Sunday, December 27, 2009

Industrial Evolution

I've found a by-product of writing a lot is the accidental coining of a new (for me) useful phrase that captures a large concept.

In zillions of dialogues I've tried to place myself on some ideological map, and having half-on half-off resonance with capitalism, anarchism, conservativism, liberalism and consumerism.

Maybe what I depend on, enable, and can heartily endorse 100 per cent is Industrial Evolution.

This means no hard coded allegiance to Wall Street capitalism or our current energy infrastructure, it allows me to have no long term allegiance to any current political/economic regime (e.g. a specific corporation, political party) or technological configuration (the oil market).

It does create a permanent blockage to my being anti-industrial, or placing capital N Nature (everything not produced by humans) as a higher or equal priority. It also places religion, mysticism, and subjectivism in boundaries.

This Industrial Evolution concept may supplant my Athena, Goddess of War and Technology religious aspiration.
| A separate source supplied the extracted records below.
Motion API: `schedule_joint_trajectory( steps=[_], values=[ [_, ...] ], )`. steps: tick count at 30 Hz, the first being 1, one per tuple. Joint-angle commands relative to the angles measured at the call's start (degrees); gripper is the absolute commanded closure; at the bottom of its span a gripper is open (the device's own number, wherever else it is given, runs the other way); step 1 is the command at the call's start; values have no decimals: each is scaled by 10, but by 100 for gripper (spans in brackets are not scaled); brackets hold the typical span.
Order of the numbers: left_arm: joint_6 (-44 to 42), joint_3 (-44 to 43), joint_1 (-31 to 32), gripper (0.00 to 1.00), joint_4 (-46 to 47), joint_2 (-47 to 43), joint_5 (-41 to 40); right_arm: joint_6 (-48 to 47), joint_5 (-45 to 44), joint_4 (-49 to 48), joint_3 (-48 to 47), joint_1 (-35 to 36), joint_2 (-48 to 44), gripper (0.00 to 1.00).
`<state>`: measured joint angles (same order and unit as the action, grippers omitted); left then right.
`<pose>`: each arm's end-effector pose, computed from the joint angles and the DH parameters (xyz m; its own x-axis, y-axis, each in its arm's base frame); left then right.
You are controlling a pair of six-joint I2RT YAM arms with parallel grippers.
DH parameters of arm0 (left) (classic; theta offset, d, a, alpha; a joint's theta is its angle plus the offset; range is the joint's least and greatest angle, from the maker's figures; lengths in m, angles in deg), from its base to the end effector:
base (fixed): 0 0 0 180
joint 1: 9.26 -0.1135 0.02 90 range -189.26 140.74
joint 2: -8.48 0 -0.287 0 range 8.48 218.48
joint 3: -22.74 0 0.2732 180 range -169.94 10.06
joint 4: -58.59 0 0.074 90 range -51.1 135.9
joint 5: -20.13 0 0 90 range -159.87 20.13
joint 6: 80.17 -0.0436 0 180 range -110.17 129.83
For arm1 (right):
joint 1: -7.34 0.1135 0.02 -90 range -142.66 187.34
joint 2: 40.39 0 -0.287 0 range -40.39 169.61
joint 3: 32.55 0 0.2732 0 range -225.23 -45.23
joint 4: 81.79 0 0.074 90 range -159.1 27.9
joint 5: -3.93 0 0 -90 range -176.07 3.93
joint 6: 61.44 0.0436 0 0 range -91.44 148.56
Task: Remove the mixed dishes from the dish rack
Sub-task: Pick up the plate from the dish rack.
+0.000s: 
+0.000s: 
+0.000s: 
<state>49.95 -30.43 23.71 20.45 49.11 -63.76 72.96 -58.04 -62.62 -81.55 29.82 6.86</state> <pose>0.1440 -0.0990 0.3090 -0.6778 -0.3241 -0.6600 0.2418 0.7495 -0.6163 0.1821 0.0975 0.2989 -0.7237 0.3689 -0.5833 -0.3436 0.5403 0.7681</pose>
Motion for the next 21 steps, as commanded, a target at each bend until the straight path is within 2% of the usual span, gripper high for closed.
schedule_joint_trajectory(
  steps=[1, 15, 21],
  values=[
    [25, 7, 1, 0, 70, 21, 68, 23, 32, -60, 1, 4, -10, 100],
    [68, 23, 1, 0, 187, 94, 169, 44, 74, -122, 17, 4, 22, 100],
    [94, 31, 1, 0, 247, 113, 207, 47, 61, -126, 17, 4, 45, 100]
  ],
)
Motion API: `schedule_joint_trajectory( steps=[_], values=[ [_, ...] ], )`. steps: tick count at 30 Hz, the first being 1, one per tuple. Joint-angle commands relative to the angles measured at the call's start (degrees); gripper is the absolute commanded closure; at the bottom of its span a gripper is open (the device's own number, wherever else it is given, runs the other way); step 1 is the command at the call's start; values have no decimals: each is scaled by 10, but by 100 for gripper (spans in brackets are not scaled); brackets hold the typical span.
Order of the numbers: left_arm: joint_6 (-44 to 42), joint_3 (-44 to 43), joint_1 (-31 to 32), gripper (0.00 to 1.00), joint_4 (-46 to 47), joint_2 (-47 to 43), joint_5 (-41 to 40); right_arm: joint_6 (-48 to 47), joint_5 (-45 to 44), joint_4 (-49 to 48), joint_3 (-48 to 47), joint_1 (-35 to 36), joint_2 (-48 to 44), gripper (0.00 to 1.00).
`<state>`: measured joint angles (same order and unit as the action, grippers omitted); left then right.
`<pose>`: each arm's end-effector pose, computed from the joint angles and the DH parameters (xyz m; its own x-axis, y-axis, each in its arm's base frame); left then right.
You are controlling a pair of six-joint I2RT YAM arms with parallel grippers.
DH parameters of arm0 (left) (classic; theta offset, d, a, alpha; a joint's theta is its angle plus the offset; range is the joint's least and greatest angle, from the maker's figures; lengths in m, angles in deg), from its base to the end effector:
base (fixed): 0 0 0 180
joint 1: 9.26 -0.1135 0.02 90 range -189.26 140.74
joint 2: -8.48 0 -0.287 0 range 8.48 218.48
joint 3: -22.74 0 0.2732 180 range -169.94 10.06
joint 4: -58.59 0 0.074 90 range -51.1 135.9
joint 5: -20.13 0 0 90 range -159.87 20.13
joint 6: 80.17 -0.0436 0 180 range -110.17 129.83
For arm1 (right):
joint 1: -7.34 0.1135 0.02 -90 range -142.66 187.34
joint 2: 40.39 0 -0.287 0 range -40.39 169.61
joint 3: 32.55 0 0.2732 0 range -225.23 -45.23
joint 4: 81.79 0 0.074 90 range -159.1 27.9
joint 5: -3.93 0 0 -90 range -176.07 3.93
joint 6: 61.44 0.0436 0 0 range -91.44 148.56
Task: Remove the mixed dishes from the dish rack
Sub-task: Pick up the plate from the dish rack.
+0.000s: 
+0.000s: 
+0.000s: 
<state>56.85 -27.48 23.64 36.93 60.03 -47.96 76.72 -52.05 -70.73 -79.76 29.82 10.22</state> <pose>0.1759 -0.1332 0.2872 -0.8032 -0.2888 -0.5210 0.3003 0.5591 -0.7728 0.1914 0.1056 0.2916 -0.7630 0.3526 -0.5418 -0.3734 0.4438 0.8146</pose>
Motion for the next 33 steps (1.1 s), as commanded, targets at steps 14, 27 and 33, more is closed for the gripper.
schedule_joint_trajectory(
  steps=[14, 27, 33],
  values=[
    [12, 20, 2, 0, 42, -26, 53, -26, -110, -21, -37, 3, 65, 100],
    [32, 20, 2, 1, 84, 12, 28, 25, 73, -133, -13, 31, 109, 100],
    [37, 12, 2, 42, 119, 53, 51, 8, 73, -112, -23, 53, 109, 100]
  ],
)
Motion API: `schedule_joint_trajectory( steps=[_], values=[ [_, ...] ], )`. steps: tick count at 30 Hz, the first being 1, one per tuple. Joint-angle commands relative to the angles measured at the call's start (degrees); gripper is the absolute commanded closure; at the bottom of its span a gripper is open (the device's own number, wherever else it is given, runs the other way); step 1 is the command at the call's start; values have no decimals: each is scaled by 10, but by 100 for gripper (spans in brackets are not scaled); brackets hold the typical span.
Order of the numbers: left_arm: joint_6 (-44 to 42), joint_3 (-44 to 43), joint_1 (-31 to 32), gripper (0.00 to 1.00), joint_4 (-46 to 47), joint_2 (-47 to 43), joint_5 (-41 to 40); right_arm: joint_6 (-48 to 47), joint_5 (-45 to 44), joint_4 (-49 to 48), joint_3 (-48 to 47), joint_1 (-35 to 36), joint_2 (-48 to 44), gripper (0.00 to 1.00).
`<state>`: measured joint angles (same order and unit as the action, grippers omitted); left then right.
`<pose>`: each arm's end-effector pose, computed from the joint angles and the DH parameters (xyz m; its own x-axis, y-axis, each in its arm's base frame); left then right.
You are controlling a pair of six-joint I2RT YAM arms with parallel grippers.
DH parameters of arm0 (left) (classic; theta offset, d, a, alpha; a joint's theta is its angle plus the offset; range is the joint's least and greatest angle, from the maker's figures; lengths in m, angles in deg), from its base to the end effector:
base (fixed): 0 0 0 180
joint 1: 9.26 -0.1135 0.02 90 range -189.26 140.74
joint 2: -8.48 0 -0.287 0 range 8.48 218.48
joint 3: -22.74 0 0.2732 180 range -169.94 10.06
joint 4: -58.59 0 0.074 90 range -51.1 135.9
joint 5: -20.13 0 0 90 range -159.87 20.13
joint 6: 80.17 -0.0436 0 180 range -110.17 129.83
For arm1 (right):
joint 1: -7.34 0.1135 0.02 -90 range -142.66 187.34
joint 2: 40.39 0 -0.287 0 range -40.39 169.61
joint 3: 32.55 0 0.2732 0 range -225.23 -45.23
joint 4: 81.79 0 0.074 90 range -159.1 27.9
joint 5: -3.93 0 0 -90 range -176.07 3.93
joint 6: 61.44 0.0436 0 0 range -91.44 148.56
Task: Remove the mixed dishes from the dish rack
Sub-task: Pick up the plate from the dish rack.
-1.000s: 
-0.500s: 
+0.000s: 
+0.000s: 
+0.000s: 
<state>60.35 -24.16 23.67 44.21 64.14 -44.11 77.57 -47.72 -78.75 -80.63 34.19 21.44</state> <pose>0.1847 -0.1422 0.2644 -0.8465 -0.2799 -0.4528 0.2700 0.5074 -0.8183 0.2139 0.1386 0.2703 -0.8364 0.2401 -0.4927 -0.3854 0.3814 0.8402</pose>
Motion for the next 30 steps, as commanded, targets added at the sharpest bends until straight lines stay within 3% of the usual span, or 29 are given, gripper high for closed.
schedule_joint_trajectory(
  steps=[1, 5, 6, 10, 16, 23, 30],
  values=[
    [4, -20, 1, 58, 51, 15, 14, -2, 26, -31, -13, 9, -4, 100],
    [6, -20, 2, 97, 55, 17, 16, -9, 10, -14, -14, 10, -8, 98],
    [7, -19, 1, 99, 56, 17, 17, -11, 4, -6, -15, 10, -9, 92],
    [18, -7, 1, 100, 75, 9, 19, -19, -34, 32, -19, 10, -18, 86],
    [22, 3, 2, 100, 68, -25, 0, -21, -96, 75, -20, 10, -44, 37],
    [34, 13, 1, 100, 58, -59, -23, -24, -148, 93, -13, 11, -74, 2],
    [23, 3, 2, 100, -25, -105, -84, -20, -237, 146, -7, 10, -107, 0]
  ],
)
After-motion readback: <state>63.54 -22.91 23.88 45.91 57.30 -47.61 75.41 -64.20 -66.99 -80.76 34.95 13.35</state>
Reply ( or extension of thesis ) from Seth Galbraith:

The cult of Athena followed the sun with exponential acceleration until the period between 1900 and 1950 when the light of progress finally shone on every nation, day and night, the humanistic phase of Industrial Evolution became saturated, the concept of human rights encoded in the law of the United Nations, and history came to an end, with the marginal exception of sorting out the widespread hypocrisy of dictatorship disguised as democratic, republican, socialist government.

Then the posthuman phase of Industrial Evolution began, leading to much confusion. Those who measured the success of Industrial Evolution in terms of employment (the size of the Industrial Working Class, sometimes combined with "service sector" jobs) pronounced the end of the progress.

Those who measured the success of Industrial Evolution in terms of consumption (profits, growth, productivity, GNP, GDP, trade deficits, etc.) faced the horrible stagnation of saturated demand and the looming spectre of finite resource depletion.

This left only two measures of progress that provided people with any optimistic predictions:

(A) Measuring progress by how completely we have returned to Nature: dismantling civilization, reducing of the human population to a utopian society devoted to the pursuit of one superstition or another. Various parties are advocating such societies based on the dogmas of islam, nature worship, racial supremacy, christianity, existentialism and other religions.

(B) Measuring progress by adaptability: not the sweat we put into the machine, or the tonnage of manufactured outputs, but the increasing variety and utility of the machines themselves. Technodiversity of economies modeled after the biodiversity of ecologies. This then becomes the antithesis of the return to Nature, which insists upon the reduction of economic technodiversity.

The Nature metric requires that we sacrifice all of the benefits of civilization, including our freedom and our lives, for a higher moral purpose. (Our bodies are - after all - merely dust given form via the stored energy of buried Carboniferous forests.) The Adaptability metric allows us to count the continuation of civilization as progress without requiring either expansion or contraction of the built world or human population.